Pour le savoir, ils sont allés à la rencontre de la population entre septembre et décembre 2021. Armés de questionnaires cliniques, ils ont frappé aux portes, mené des entretiens en face-à-face, et écouté des histoires bien au-delà des chiffres. Leur constat, publié dans l’International Journal of Social Psychiatry [1], dresse un portrait nuancé d’une société touchée, mais pas de manière uniforme.

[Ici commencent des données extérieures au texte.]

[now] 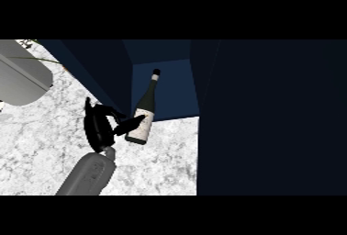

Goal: Pick up the wine, place it into the cabinet and close the cabinet

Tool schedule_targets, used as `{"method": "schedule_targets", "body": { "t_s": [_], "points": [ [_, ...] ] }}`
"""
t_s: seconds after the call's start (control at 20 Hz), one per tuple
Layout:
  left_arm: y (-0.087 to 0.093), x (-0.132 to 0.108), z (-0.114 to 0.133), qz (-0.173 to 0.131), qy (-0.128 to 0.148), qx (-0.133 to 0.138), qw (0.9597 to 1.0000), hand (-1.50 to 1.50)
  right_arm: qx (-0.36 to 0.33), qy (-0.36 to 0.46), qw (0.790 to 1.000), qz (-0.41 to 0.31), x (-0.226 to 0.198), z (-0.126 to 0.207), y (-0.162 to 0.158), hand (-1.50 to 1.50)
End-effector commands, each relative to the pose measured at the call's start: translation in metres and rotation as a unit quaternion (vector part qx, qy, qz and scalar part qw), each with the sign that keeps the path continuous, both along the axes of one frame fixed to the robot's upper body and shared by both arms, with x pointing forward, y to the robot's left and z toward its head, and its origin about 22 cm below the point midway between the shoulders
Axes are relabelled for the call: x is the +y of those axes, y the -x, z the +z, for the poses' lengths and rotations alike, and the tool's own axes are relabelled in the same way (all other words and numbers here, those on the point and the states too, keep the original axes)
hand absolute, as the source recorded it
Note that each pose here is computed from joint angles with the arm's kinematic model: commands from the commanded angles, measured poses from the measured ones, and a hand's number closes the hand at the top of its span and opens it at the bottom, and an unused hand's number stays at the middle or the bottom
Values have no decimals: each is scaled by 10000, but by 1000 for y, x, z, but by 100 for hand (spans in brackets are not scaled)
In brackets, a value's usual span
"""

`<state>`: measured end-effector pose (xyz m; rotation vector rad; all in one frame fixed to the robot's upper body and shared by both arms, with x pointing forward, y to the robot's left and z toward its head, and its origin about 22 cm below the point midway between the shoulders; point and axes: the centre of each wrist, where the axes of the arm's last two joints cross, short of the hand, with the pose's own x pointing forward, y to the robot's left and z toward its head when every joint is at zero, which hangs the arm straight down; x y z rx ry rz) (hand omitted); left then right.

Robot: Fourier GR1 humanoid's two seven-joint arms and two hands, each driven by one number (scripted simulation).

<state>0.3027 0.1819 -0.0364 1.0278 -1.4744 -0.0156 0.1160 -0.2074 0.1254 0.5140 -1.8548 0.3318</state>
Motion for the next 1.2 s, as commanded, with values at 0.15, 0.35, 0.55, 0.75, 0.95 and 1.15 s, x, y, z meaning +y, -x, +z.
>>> {"method": "schedule_targets", "body": {
  "t_s": [0.15, 0.35, 0.55, 0.75, 0.95, 1.15],
  "points": [
    [-37, -80, 69, -1083, 898, -820, 9866, -150, 9, -73, 10000, -3, -3, 10, 12, -150],
    [-33, -82, 82, -1258, 1288, -991, 9786, -150, 14, -162, 9998, -132, -3, 8, 10, -150],
    [-26, -84, 84, -1481, 1464, -1111, 9718, -150, 31, -144, 9998, -125, 1, 8, 9, -150],
    [-18, -87, 86, -1810, 1714, -1089, 9623, -150, -53, -113, 9998, -124, -2, 12, 9, -150],
    [-12, -87, 86, -2054, 1836, -1177, 9541, -150, 71, -142, 9997, -175, 0, 7, 9, -150],
    [-3, -93, 92, -2570, 1999, -1261, 9371, -150, 57, -113, 9994, -311, 0, 10, 8, -150]
  ]
}}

Résultat central : 5,66 % des personnes interrogées remplissaient les critères d’un épisode dépressif majeur apparu ou récurrent après mars 2020. Cela représente environ une personne sur 18. Mais ce chiffre brut cache une réalité plus pernicieuse : la dépression n’a pas frappé au hasard. Elle a surtout ciblé ceux dont l’équilibre financier vacillait.
L’insécurité financière, un ennemi plus redoutable que le virus
Les données sont éloquentes : les personnes qui avaient perdu leur emploi ou subi une baisse substantielle de revenus à cause de la pandémie avaient environ deux fois plus de risques de présenter une dépression. Même constat pour celles qui estimaient que la situation financière de leur famille était inférieure à la moyenne tunisienne : leur risque était multiplié par 2,3.
Ces associations restent des corrélations, pas des preuves de cause à effet, mais elles dessinent un mécanisme plausible. Dans un pays où une crise économique sévissait déjà avant l’arrivée du virus, la pandémie a agi comme un amplificateur de stress. Perdre son revenu, ne plus savoir comment nourrir sa famille ou payer son loyer, c’est voir son avenir se dérober. Et ce vide matériel a probablement pavé la voie au vide intérieur.